** Opening DATA TO USE block **

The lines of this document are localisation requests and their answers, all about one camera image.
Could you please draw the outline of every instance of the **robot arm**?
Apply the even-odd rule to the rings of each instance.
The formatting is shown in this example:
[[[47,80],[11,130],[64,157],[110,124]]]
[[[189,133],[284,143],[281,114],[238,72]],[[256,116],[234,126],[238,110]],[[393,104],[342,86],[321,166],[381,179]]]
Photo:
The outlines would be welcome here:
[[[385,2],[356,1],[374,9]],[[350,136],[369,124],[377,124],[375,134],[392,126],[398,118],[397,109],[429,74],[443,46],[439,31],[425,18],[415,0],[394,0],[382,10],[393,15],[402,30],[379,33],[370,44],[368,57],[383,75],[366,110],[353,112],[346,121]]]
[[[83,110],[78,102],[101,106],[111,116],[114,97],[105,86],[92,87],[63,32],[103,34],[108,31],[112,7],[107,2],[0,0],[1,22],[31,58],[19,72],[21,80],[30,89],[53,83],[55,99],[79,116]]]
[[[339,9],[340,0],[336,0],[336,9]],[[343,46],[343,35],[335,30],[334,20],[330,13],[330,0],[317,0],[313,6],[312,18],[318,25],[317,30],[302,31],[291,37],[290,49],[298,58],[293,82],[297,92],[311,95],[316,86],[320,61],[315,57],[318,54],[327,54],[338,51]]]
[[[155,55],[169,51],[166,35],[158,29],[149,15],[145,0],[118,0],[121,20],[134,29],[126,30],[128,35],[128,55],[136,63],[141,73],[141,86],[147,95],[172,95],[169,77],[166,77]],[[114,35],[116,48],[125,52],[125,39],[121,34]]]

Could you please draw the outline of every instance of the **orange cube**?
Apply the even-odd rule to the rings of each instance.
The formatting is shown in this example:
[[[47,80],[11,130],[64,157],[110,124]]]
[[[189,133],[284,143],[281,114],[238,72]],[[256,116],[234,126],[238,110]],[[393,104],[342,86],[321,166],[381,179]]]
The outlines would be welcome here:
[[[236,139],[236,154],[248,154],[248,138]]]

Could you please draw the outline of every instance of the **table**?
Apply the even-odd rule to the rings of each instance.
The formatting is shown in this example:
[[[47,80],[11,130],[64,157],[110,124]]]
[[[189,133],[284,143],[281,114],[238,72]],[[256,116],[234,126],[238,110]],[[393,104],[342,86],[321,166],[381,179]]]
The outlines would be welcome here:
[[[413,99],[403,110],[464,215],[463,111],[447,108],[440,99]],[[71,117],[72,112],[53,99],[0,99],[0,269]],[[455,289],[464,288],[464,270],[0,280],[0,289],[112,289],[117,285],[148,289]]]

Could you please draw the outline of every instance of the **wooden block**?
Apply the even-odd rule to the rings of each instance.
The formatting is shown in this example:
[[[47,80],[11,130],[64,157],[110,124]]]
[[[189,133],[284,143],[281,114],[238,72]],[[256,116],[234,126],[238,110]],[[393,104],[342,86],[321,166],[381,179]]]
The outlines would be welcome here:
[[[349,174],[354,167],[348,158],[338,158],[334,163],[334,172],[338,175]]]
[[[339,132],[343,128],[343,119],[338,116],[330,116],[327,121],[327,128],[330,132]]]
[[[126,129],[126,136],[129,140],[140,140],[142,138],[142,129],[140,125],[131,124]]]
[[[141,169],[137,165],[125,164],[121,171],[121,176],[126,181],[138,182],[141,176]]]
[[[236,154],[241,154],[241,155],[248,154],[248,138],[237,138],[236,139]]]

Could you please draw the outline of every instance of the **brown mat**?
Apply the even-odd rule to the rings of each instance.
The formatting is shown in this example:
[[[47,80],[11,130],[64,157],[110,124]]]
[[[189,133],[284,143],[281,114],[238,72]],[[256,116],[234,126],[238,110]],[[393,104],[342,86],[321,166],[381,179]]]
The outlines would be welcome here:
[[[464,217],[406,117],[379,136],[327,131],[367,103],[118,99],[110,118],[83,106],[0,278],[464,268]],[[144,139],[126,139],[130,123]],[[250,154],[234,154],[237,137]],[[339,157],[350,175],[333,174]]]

** Closing DATA TO USE block **

TASK:
Reproduce every record above exactly as it is written.

RESULT OF THIS EXERCISE:
The lines of this document are localisation requests and their answers, all about one camera image.
Could you please draw the outline of every instance of the **robot arm**?
Apply the even-odd rule to the rings of each instance.
The formatting is shown in this example:
[[[47,80],[11,130],[64,157],[110,124]]]
[[[189,133],[284,143],[281,114],[238,72]],[[256,116],[234,126],[238,110]],[[393,104],[342,86],[321,166],[381,179]]]
Photo:
The outlines would be welcome here:
[[[385,2],[356,1],[374,9]],[[350,136],[369,124],[377,124],[375,134],[392,126],[398,118],[397,109],[429,74],[443,46],[439,31],[425,18],[415,0],[394,0],[382,10],[393,15],[402,30],[379,33],[370,44],[368,57],[383,75],[366,110],[353,112],[346,121]]]
[[[83,110],[78,102],[101,106],[111,116],[114,97],[105,86],[92,87],[63,32],[103,34],[108,31],[112,7],[107,2],[0,0],[1,22],[31,58],[19,72],[21,80],[30,89],[53,83],[55,99],[79,116]]]
[[[339,9],[340,0],[336,0],[336,9]],[[343,46],[343,35],[335,30],[334,20],[330,13],[330,0],[317,0],[313,6],[312,18],[318,25],[317,30],[302,31],[291,37],[290,49],[298,58],[293,82],[297,92],[311,95],[316,86],[320,61],[315,57],[318,54],[327,54],[338,51]]]
[[[155,55],[169,51],[166,35],[158,29],[149,15],[145,0],[118,0],[121,20],[134,29],[126,30],[128,35],[128,55],[136,63],[141,73],[141,86],[147,95],[172,95],[169,77],[166,77]],[[114,35],[116,48],[125,52],[125,39],[121,34]]]

Could you please draw the outline of every instance of the **orange cube**?
Apply the even-odd rule to the rings of each instance.
The formatting is shown in this example:
[[[47,80],[11,130],[64,157],[110,124]]]
[[[189,133],[284,143],[281,114],[238,72]],[[256,116],[234,126],[238,110]],[[393,104],[342,86],[321,166],[381,179]]]
The outlines would be welcome here:
[[[236,139],[236,154],[248,154],[248,138]]]

Could you please draw the outline of every instance of the **table**?
Apply the even-odd rule to the rings of each instance.
The formatting is shown in this example:
[[[47,80],[11,130],[64,157],[110,124]]]
[[[189,133],[284,143],[281,114],[238,72]],[[256,116],[234,126],[238,110]],[[393,104],[342,86],[321,166],[381,179]]]
The outlines would be welcome here:
[[[413,99],[403,110],[464,215],[463,111],[447,108],[440,99]],[[71,117],[72,112],[53,99],[0,99],[0,269]],[[455,289],[464,288],[464,270],[0,280],[0,289],[112,289],[117,285],[148,289]]]

Could you please draw the outline of every instance of the **wooden block**?
Apply the even-odd rule to the rings of each instance.
The formatting is shown in this example:
[[[47,80],[11,130],[64,157],[110,124]]]
[[[189,133],[284,143],[281,114],[238,72]],[[256,116],[234,126],[238,110]],[[393,104],[342,86],[321,166],[381,179]]]
The outlines would be welcome here:
[[[349,174],[354,167],[348,158],[338,158],[334,163],[334,172],[338,175]]]
[[[339,132],[343,128],[343,119],[338,116],[330,116],[327,121],[327,128],[330,132]]]
[[[126,129],[126,136],[129,140],[140,140],[142,138],[142,129],[140,125],[131,124]]]
[[[141,169],[137,165],[125,164],[121,171],[121,176],[126,181],[138,182],[141,176]]]
[[[236,154],[241,154],[241,155],[248,154],[248,138],[237,138],[236,139]]]

Could you please draw the outline of every instance of the **brown mat**?
Apply the even-odd rule to the rings of each instance.
The formatting is shown in this example:
[[[47,80],[11,130],[64,157],[110,124]]]
[[[189,133],[284,143],[281,114],[238,72]],[[256,116],[234,126],[238,110]],[[393,104],[342,86],[321,166],[381,179]]]
The outlines would be welcome here:
[[[464,217],[406,117],[379,136],[327,131],[367,103],[118,99],[110,118],[83,106],[0,278],[464,268]],[[144,139],[126,139],[130,123]],[[250,154],[234,154],[237,137]],[[339,157],[350,175],[333,174]]]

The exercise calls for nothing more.